In 2018, Santiago and his board chair proposed the development of a 10-year plan focused on racial equity. He said that once they established that racial equity was the highest priority and needed to be reflected in their policies, they conducted an audit looking at the state’s laws and regulations and their impact on students of color. Their effort has been a 66-person, department-wide endeavor.

Podcast episode 33

The result—and the audits are continuing—is the revision of the 1988 document Massachusetts Undergraduate Experience that is being rewritten for today’s student. It will be completed in June, but they’ve already implemented some changes. For example, Massachusetts has increased financial aid more in the last three years than it had in the previous 30. Also, students can now transfer community college credit in their major to any public four-year institution throughout the state. Previously, those were only transferred as general education credits.

“That was a huge obstacle for students continuing on in higher education,” he said.

Santiago said the Department of Higher Education has worked with colleges and universities to move away from the question of whether students are prepared for college and turn their attention to whether they are prepared for the changing student body.

“Higher education leaders have to be a bit fearless,” Santiago, who is retiring later this year after 30-plus years in higher education, tells me. “There’s a lot going on in the country, and higher education leaders have to stand up and explain what higher education is about.”

That will require transparency, honesty, and bringing people to a conversation that may sometimes be uncomfortable.

“It’s difficult, detailed work,” he said, “but it’s focused and makes the case that if we can improve college and retention access and success it will benefit all students.”

I asked Scott Jenkins to come back to the show to talk about what he’s seeing states do to close the completion and attainment gaps for students of color, low-income students, working-age adults, and veterans. He and his colleagues have developed a state policy agenda, and track what states are doing to fund and invest in students, and what policies states are putting in place to get students credits for what they’ve already learned.

Lumina makes sure that “we’re working with policymakers and leaders and advocacy organizations that are committed to eliminating unfair and unjust laws, regulations and practices that have held students back,” he said.

Jenkins said he and his colleagues are seeing several states moving forward on a racial equity/historical equity agenda to address disparities. He shared the examples of  Texas and Alabama, which are focused on improving short-term credentials programs and making sure they’re available across their states.

Jenkins also shared examples of how far some states need to go.  While many national conversations have focused on direct-to-student aid—the grants, loans, and scholarships given to students to cover or subsidize the cost of college—too little of the conversation has been about how states fund colleges that support the majority of today’s students.  For example, Jenkins cites that Illinois gives 60 percent of its allocated four-year institutional funding to just two of the state’s flagships, leaving the remaining 40 percent for the other nine students that support many more first-generation students.

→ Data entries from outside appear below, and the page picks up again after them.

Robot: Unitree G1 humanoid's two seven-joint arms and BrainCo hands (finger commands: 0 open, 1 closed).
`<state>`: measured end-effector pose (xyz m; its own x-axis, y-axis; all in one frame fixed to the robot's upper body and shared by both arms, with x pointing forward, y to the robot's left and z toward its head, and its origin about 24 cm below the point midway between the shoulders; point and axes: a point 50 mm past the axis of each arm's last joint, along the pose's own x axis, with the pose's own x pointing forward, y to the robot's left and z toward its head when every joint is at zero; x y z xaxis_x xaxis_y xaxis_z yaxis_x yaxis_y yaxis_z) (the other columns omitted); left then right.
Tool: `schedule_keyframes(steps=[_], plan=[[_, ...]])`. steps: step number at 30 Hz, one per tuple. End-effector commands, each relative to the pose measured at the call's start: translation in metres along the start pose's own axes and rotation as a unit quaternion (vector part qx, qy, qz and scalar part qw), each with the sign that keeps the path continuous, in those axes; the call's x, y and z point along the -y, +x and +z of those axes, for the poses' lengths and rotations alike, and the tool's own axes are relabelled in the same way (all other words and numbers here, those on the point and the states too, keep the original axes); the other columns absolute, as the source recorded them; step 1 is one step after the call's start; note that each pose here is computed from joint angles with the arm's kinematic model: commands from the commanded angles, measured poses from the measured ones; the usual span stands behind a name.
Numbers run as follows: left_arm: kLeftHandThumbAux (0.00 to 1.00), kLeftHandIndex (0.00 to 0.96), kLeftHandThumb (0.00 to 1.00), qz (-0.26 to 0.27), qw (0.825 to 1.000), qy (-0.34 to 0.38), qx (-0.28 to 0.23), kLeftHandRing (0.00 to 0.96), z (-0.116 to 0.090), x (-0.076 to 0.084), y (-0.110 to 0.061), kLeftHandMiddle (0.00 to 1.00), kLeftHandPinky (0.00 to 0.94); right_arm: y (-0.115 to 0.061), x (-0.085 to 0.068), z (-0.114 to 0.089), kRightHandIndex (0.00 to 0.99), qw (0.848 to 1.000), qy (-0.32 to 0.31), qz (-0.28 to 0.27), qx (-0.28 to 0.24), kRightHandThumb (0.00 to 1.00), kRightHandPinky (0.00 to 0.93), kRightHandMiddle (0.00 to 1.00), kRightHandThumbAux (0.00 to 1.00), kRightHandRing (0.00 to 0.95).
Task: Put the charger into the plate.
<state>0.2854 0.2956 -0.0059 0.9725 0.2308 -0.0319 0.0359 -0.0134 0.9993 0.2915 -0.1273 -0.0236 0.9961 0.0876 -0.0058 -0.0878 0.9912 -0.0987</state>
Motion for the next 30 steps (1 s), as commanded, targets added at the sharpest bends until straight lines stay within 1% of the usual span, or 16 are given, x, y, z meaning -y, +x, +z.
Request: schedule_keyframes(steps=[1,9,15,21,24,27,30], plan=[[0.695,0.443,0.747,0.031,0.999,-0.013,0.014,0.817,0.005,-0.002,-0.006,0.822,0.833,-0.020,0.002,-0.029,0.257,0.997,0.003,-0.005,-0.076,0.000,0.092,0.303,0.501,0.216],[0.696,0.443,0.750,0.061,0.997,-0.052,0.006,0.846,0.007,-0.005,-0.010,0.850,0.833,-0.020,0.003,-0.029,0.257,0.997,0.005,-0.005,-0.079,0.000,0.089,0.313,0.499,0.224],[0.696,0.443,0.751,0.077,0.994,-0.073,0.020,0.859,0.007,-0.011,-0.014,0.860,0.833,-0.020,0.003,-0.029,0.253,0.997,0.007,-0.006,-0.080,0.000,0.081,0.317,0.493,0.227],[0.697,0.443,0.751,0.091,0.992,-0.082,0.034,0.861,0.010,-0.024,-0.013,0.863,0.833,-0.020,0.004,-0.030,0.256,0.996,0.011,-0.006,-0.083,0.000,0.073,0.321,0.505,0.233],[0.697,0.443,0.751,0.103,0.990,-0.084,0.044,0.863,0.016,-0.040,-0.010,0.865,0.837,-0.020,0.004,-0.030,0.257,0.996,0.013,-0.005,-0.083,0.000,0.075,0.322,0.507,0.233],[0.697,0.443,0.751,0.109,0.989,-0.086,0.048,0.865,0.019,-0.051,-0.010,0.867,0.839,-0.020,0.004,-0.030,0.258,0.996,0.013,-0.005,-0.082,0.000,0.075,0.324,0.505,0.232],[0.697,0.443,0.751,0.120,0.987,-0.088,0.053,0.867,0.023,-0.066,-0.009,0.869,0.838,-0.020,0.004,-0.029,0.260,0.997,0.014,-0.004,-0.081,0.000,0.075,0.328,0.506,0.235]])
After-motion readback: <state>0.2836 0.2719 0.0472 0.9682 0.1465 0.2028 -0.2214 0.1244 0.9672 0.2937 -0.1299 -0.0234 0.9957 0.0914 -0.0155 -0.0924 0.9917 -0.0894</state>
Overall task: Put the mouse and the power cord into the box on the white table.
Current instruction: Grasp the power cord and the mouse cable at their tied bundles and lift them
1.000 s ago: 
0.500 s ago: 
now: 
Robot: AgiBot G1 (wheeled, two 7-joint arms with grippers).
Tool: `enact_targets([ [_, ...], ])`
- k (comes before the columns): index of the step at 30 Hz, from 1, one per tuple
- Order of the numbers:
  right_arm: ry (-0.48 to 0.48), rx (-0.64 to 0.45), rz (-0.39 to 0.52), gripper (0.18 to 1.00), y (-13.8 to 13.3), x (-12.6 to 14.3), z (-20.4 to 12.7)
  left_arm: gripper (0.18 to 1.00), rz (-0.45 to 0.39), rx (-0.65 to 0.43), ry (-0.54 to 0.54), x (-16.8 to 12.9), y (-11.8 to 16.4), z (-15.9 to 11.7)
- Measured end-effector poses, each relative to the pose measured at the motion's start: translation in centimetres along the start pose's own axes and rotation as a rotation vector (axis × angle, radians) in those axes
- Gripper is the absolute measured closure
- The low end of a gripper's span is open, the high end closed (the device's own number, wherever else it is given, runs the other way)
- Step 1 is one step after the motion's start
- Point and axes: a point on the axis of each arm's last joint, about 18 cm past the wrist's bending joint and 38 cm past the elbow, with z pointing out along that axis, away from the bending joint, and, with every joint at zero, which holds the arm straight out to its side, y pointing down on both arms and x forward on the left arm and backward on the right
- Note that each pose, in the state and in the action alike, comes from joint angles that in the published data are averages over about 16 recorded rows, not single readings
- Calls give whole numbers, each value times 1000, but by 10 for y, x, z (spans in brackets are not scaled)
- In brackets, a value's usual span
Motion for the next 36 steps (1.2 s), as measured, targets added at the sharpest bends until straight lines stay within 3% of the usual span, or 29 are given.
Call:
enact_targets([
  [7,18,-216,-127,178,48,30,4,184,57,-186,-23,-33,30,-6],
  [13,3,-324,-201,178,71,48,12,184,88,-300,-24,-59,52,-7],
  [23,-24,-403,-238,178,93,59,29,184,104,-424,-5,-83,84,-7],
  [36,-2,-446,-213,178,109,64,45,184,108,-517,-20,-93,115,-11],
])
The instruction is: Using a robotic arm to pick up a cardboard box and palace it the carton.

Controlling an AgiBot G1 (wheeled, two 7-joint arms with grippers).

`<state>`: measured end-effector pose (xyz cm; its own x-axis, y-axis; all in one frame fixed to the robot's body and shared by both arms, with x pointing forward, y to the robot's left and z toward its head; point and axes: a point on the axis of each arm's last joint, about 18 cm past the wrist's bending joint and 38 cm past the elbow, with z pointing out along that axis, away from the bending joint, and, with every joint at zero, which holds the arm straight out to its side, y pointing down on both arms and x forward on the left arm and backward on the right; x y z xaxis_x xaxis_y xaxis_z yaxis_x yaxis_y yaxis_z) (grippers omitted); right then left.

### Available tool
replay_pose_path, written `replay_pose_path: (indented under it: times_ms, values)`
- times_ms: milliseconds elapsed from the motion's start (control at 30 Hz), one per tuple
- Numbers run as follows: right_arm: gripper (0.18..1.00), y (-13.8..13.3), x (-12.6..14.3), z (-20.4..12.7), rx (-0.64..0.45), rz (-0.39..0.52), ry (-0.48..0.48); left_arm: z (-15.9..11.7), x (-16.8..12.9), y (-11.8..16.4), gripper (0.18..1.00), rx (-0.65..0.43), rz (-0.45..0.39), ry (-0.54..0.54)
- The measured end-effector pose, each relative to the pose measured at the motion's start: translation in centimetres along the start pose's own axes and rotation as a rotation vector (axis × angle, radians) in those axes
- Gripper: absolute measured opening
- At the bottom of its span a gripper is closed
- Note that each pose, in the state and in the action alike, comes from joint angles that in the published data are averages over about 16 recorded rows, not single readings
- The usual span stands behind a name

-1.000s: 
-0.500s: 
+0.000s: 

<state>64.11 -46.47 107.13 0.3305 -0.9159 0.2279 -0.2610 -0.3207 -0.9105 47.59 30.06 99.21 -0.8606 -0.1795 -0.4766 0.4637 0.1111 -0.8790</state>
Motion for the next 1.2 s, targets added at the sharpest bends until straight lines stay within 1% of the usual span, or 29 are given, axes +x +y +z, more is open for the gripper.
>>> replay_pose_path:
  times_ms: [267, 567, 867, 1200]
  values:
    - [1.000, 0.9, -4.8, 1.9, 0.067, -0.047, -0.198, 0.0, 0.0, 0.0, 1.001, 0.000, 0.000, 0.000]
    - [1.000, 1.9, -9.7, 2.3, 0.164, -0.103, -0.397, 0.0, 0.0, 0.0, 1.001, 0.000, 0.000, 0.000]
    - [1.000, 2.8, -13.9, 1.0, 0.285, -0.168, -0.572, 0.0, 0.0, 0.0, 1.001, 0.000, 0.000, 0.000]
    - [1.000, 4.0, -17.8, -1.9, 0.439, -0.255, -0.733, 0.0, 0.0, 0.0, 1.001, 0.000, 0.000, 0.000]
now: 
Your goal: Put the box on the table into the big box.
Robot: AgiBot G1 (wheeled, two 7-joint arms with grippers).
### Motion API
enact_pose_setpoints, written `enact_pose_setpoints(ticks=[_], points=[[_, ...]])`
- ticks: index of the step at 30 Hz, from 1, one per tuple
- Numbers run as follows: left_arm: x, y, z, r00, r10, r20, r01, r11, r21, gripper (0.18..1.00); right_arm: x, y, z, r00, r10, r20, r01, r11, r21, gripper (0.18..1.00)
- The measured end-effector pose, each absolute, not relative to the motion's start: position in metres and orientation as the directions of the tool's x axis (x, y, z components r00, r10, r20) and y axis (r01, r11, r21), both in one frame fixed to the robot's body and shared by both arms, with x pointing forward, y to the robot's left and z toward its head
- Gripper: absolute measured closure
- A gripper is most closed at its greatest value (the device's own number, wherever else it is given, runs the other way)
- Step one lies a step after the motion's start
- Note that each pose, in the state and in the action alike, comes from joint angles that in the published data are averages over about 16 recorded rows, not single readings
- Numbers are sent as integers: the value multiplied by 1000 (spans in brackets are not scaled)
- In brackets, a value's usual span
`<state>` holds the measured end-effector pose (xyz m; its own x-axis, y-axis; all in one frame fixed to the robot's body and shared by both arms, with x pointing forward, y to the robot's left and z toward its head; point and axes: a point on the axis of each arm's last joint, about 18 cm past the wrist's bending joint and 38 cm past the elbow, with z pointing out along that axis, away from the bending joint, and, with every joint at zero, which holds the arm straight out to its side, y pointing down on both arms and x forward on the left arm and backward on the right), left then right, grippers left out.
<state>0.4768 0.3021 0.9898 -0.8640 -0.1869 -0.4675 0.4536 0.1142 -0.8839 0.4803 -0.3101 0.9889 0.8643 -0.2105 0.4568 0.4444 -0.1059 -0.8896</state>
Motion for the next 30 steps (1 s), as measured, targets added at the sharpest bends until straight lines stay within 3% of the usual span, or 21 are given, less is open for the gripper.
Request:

Ultimately, Lumina wants students to finish school and come out with the skills and credentials they need to land a real job at a living wage. To get that done, he said, policymakers need to pay attention to “the majority institutions”—the schools that the majority of students are attending—and gear higher education budgets “for the 24-year-old mother going to a community college trying to raise her family and deal with all the things life is throwing at her and not the 19-year-old who’s sitting on the quad playing hacky sack.”